Mechanosensitivity of the IInd kind: TGFb mechanism of cell sensing the substrate stiffness
Max Cockerill, Michelle K. Rigozzi, and Eugene M. Terentjev

TL;DR
This paper models how cells sense substrate stiffness through TGFb complexes, revealing a feedback mechanism that explains cell phenotype changes and transitions relevant to fibrosis and cardiac disease.
Contribution
It introduces a stochastic model of TGFb-based mechanosensing, linking substrate elasticity to cell phenotype transitions and providing insights into cellular responses to mechanical cues.
Findings
Identifies a crossover in substrate elasticity affecting cell phenotype transition.
Shows the feedback loop parameters can be tuned to control sensing range.

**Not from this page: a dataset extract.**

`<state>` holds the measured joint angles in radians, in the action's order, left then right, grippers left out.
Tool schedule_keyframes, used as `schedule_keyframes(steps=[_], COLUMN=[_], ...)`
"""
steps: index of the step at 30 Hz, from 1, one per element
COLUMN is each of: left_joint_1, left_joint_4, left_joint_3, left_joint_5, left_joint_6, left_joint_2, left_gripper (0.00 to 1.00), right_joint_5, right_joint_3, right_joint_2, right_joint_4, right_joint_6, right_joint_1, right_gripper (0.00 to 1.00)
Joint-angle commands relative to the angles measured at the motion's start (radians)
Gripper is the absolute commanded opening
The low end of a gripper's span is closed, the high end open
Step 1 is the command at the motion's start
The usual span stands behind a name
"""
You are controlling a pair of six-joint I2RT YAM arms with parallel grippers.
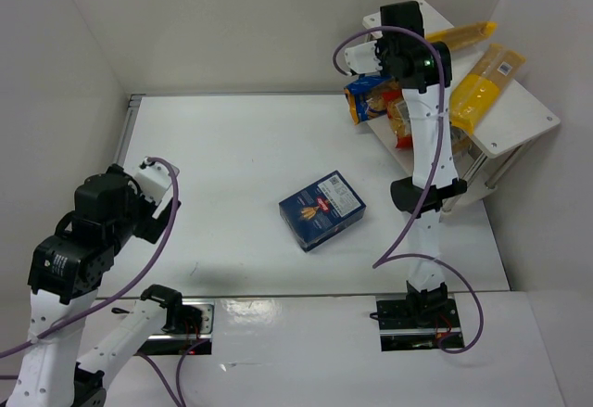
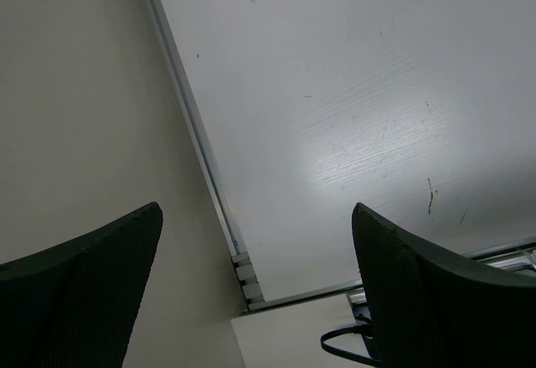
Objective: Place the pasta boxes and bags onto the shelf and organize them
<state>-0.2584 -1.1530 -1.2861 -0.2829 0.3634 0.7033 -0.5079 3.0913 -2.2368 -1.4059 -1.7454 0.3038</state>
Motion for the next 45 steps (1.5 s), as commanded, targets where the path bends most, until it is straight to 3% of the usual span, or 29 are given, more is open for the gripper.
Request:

Explains phenomena like fibrosis and smooth muscle dysfunction through the model.
Abstract
Cells can sense forces applied to them, but also the stiffness of their environment. These are two different phenomena, and here we investigate the mechanosensitivity of the IInd kind: how the cell can measure an elastic modulus at a single point of adhesion -- and how the cell can receive and interpret the chemical signal released from the sensor. Our model uses the example of large latent complex of TGFb as a sensor. Stochastic theory gives the rate of breaking of latent complex, which initiates the signaling feedback loop after the active TGFb release and leads to a change of cell phenotype driven by the smooth muscle actin. We investigate the dynamic and steady-state behaviours of the model, comparing them with experiments. In particular, we analyse the timescale of approach to the steady state, the stability of the non-linear dynamical system, and how the steady-state…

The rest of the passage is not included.